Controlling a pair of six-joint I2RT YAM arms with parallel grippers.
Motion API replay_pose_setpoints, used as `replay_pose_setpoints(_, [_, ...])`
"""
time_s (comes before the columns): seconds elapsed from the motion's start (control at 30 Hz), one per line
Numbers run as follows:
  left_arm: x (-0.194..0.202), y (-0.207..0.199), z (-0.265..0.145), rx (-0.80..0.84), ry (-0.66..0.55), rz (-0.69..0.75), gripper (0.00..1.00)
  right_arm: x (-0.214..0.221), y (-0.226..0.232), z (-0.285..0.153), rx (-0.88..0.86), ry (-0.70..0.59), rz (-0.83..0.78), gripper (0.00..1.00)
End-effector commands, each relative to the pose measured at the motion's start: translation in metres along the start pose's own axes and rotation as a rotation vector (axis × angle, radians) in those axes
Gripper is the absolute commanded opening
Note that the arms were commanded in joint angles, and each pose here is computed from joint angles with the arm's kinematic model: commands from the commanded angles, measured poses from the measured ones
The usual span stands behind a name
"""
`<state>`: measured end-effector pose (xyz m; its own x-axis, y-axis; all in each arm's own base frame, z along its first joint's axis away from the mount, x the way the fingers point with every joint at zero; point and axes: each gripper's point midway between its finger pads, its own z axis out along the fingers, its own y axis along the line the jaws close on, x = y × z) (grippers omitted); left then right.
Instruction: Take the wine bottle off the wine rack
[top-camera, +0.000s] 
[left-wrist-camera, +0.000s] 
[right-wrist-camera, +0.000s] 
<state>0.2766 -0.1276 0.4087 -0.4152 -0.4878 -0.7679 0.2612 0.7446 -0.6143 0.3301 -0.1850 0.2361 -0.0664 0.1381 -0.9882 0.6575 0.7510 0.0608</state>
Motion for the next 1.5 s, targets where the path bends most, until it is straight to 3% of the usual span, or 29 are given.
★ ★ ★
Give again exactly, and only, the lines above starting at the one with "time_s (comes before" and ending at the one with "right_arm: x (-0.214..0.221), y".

time_s (comes before the columns): seconds elapsed from the motion's start (control at 30 Hz), one per line
Numbers run as follows:
  left_arm: x (-0.194..0.202), y (-0.207..0.199), z (-0.265..0.145), rx (-0.80..0.84), ry (-0.66..0.55), rz (-0.69..0.75), gripper (0.00..1.00)
  right_arm: x (-0.214..0.221), y (-0.226..0.232), z (-0.285..0.153), rx (-0.88..0.86), ry (-0.70..0.59), rz (-0.83..0.78), gripper (0.00..1.00)

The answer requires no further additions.